Bonheur de retrouver l’écriture si délicate, si incisive et si fluide de Laure Mi Hyun Croset dans ce petit récit de 2019 !

La pop-corn girl qui donne son nom au roman est la jeune Emma qui, à 16 ans, a quitté sa Suisse natale pour dix mois d’échange dans une famille et un lycée de l’Illinois. Son objectif premier ? Perfectionner son anglais et découvrir la vie à l’américaine. Son objectif second ? Perdre sa virginité, idéalement avec un beau sportif populaire du lycée.
« Elle avait quitté son pays parce que plus rien ne l’intéressait. Elle décida de ne pas bouder le dépaysement qui s’offrait à elle. Il y avait quelque chose de rafraîchissant dans cette candeur qui semblait être partagée par tout le nord d’un immense continent. » (p.14)
« Le prestige d’être européenne face à la séduction sophistiquée des Américaines, un peu vulgaires mais tellement sexy, ne tenait pas la route, surtout quand l’objectif non avoué de cette année d’échange, bien avant la découverte de soi par le biais d’une autre culture, était de perdre son pucelage, lequel lui collait à la peau comme le sparadrap. » (p.31)
Forte de ces ambitions, Emma découvre que les clichés et autres stéréotypes de la vie aux États-Unis s’avèrent fondés : deux télévisions pour que chaque membre du couple puisse passer sa soirée tranquille ; une quantité orgiaque de nourriture industrielle stockée dans des frigos XXL pour une ingurgitation tout aussi démesurée ; des clivages sociaux et ethniques vifs et vivaces au lycée pour mieux ériger la suprématie des quaterbacks et autres cheerleaders…
« Le monde était bien fait. L’école était une grande agence de rencontres qui rendait les fins de semaine follement désirables. » (p.65)
En quelques jours, notre Pilgrim girl du XXIeme siècle découvre une culture, une mentalité et un mode de vie qui, à bien des égards, lui font regretter la vieille Europe. La terre de l’oncle Sam, socle initiatique pour une adolescente en devenir ?
Laure Mi Hyun Croset propose un petit roman d’apprentissage exquis : au final, les premiers pas d’Emma tiennent sur quelques semaines (sous-entendu : on aurait souhaité mille et une pages encore pour découvrir une suite certainement riche en possibles !) mais c’est assez pour saisir la quintessence de l’esprit américain. Et c’est en cela que j’aime, que j’adore la plume de l’écrivaine : sa prose est « pleine », en ce sens où chaque mot cible et enrichit ce qui doit être dit. Justement. Incisivement. Parfaitement.

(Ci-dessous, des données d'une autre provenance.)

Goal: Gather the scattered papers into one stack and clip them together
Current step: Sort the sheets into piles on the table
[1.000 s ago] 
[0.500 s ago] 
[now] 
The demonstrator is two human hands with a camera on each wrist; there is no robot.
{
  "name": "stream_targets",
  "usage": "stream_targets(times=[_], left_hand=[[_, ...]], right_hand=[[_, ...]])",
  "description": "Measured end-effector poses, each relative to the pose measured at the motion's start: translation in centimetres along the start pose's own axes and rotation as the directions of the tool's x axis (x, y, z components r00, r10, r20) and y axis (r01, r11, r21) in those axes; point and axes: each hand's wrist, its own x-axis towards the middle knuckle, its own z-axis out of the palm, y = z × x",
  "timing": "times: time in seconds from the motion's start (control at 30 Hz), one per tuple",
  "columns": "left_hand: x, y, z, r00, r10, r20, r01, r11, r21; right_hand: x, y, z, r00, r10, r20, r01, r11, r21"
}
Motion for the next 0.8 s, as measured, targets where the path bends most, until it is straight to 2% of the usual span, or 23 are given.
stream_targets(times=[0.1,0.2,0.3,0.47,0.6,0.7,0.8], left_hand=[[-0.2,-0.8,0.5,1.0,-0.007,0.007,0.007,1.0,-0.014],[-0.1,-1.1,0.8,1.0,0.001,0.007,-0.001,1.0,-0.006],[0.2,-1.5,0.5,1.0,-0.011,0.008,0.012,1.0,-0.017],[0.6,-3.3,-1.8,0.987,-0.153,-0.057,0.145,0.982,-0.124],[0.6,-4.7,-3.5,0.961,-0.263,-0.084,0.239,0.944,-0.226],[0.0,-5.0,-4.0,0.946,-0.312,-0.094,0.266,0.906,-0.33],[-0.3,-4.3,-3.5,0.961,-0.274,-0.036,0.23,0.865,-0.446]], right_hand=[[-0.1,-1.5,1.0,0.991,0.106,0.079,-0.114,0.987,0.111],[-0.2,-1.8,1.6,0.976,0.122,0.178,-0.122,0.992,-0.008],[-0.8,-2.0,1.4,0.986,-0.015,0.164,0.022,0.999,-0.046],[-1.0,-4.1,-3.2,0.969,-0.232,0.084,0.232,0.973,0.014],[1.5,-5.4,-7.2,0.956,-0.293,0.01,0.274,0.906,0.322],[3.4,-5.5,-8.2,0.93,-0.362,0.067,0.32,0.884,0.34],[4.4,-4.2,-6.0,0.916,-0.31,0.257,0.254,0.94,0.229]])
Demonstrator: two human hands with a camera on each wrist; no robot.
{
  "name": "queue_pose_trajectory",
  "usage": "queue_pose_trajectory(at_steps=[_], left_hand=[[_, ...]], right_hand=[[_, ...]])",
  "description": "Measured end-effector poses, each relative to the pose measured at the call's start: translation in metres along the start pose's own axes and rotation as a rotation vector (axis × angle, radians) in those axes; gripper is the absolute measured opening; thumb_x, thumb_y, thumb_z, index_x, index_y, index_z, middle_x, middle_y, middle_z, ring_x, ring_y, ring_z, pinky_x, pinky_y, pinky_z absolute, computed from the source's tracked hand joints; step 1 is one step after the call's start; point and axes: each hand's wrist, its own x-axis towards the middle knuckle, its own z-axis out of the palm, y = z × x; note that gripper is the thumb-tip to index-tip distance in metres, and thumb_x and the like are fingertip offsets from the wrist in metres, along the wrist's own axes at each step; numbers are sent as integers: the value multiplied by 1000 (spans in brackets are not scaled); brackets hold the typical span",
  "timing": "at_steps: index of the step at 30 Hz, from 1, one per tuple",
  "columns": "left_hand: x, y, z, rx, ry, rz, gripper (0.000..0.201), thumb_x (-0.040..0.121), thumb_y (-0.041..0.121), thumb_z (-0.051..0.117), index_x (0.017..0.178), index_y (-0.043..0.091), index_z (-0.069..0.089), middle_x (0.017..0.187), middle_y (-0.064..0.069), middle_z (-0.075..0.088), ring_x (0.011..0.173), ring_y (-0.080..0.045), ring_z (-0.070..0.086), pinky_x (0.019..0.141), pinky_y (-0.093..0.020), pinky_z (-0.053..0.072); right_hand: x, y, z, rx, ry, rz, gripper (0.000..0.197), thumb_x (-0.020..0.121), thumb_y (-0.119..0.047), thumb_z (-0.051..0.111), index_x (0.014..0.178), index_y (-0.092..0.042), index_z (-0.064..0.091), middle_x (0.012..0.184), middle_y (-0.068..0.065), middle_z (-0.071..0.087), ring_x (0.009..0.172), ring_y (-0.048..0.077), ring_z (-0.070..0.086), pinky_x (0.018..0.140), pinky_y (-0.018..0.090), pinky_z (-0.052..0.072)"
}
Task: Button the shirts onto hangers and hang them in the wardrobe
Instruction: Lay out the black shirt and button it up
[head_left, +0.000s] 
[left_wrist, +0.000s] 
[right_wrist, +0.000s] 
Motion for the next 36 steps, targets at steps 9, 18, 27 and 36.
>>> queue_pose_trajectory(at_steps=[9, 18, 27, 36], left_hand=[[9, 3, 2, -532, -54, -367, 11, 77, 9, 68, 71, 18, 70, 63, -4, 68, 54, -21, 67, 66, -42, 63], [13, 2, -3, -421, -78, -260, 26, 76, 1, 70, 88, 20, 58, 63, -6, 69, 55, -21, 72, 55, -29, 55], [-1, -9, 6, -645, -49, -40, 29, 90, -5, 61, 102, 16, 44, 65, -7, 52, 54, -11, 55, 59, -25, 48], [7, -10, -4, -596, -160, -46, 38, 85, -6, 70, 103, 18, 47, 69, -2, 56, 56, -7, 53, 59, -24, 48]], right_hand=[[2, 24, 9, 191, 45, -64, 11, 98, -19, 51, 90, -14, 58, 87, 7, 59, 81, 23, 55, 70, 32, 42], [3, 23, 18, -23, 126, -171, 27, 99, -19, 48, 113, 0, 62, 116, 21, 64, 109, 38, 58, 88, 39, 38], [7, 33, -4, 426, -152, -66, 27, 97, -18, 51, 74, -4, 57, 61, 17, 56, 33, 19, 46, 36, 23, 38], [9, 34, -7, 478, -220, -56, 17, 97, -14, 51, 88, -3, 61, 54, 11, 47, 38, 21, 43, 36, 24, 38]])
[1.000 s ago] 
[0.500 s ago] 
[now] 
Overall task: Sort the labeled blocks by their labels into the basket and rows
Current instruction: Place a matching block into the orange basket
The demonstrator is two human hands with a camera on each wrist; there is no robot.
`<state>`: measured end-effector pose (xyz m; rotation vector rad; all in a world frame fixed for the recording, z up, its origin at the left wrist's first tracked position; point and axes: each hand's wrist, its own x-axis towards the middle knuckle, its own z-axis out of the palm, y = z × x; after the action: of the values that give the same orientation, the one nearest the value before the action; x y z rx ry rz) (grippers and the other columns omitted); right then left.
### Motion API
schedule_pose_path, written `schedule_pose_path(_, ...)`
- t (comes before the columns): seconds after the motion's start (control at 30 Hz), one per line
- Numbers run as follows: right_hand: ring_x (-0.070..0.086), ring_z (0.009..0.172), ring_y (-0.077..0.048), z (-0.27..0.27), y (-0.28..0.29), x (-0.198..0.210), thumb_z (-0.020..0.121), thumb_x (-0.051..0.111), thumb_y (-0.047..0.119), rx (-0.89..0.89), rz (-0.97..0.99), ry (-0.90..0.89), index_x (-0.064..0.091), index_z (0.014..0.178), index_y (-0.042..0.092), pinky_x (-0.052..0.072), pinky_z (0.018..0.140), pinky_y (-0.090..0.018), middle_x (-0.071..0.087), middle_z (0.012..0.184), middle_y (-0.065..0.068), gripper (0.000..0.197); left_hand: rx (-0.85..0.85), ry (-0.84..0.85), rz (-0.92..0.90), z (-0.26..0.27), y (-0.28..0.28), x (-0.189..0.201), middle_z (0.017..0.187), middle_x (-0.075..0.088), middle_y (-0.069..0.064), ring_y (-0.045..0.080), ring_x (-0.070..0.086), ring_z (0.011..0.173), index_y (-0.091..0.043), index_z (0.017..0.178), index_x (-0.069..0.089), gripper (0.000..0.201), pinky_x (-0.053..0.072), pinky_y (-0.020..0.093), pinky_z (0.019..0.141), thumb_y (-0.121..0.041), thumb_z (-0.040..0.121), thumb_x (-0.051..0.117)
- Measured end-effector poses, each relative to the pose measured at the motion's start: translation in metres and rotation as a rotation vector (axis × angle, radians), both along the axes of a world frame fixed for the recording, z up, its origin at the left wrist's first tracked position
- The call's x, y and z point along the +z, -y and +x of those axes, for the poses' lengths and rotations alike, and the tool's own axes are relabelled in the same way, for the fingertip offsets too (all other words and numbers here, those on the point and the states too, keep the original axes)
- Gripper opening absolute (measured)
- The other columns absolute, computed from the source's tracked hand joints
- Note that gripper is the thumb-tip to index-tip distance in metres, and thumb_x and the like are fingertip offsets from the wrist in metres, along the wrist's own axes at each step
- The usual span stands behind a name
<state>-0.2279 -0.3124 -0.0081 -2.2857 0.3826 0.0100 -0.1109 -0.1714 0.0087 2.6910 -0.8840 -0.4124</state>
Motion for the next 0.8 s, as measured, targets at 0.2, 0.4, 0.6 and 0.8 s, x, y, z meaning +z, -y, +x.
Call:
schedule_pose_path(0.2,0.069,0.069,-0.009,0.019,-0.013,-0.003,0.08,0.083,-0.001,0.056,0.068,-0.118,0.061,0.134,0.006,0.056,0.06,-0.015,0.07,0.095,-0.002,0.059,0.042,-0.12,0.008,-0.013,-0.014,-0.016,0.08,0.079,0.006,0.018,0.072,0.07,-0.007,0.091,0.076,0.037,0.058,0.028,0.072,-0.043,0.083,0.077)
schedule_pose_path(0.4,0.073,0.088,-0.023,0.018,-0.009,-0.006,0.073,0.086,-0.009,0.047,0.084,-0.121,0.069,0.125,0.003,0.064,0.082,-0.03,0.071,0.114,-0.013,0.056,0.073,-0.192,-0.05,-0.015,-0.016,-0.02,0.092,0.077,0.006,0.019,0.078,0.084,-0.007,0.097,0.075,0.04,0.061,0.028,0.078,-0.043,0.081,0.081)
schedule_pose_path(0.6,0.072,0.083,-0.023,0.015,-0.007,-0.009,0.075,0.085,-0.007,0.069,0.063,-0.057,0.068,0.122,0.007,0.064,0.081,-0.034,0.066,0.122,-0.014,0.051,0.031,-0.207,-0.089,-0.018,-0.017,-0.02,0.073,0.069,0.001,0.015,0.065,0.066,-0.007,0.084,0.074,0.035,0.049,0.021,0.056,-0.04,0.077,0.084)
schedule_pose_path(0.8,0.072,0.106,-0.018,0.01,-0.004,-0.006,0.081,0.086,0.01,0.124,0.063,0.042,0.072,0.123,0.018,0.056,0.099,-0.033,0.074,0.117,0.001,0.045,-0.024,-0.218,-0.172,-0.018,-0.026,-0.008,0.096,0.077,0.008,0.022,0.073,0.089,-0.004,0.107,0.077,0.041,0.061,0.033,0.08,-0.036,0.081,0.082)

Pop-corn girl est un récit à écouter avec l’excellent Popular, titre de Nada Surf (idée certaine pour une prochaine chronique sur SUN…) en bande-son pour saisir l’enjeu de ce que le groupe tacle très justement dans son titre, et fer de lance de la jeune Emma : « The Teenage Guide To Popularity« .
Emma atteindra-t-elle ses objectifs ?
« les plus beaux rêves étaient ceux qui restaient intacts, ceux qu’on ne réduisait pas à l’épreuve de la réalité. » (p.45)
Pop-corn girl, Laure MI HYUN CROSET, éditions BSN PRESS, collection Uppercut, 2019, 73 pages, 10€.